How to check if a value in a time series is significantly different from other values?

I have a time series containing n values (numbers) $t = v1, v2, v3... vn$.

For example, the time series could be: $50,6,7,8,90,10,25$

For a value $v_i$ ($1 \leq v_i \leq n$) from the time series, I would like to know if that value is significantly greater than the other values in the time series.

For example, is the value 90 significantly greater than the other values?

I have thought about a simple solution which is to check if the value v_i is greater than the sum of the average plus the standard deviation. This solution tell me that a value is quite large compare to the other values. But it does not tell me if this is statistically significant. Thus, my question is which statistical tests or statistical method could be used to determine if a value is significantly greater than other values?

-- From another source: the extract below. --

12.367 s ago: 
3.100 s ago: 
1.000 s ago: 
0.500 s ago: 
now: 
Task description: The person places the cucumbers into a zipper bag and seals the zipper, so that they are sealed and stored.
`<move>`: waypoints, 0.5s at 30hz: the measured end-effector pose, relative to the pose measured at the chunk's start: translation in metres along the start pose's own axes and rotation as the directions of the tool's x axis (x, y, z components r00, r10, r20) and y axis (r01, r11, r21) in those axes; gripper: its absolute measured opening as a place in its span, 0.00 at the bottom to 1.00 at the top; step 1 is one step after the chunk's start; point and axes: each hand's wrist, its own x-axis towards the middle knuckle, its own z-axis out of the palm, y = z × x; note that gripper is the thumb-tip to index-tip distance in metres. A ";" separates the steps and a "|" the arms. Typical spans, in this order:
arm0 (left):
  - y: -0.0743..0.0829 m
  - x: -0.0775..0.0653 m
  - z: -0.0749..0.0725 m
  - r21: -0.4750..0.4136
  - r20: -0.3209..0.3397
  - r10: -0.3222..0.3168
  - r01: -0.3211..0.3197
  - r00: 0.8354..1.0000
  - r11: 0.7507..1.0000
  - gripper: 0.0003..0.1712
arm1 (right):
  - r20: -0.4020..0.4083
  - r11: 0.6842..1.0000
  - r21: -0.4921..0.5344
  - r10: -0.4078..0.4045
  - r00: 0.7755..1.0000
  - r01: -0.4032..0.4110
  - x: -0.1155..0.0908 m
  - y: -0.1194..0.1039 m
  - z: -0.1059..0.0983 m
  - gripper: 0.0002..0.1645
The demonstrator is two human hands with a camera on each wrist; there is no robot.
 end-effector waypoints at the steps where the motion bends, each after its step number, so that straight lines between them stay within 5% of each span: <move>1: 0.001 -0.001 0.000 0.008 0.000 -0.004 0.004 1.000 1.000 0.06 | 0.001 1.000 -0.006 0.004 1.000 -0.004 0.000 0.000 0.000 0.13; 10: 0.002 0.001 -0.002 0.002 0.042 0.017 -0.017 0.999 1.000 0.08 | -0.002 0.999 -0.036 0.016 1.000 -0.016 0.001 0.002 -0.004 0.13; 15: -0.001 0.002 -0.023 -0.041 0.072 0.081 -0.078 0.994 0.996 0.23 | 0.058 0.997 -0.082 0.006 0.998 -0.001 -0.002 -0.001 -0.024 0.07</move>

• What can you say about the distribution of timeseries values? Are all values positive? It looks like integer only values - is that correct? Would you expect it to be unimodal? Apr 19 '17 at 8:29
• Yes, only positive and integers. The data could have more than one mode.
– Phil
Apr 20 '17 at 12:52

From your question, I am interpreting that the order of your values is not important to you. As such, you have a sample of $n$ values from which you want to construct a sample of $n-1$ values and a single value $k$. The question is:
Is it statistically significantly likely that $k$ originated from the same distribution as the other $n-1$ values?
What you want, therefore, is a prediction interval: i.e. a prediction interval is constructed from $n-1$ values such that, under the joint distribution of all $n$ values, the probability that the $k$th value lies within the prediction interval is $p$ (probably 95%). If $k$ falls outside the prediction interval, then you can say that there was only a 5% chance of that happening if it originated from the same distribution which would mean that it is "significantly different".
If you want a 95% prediction interval for a unimodal distribution then you can use the sample mean $\bar{x} \pm 3s$ as your interval.This will provide a rough prediction interval. Then you check if your value lies outside of this interval.
EDIT: Since the data may have more than one mode, you know less about its distribution. the $3s$ limit comes from the Vysochanskij–Petunin inequality, which assumes a unimodal distribution. If that assumption cannot be made then the less restrictive Chebyshev's inequality can be used, to get a rough estimate of an upper bound on the confidence. So to say that a value is significantly different from the others (at 95% confidence) it would need to be greater than the $\bar{x}+4.5s$.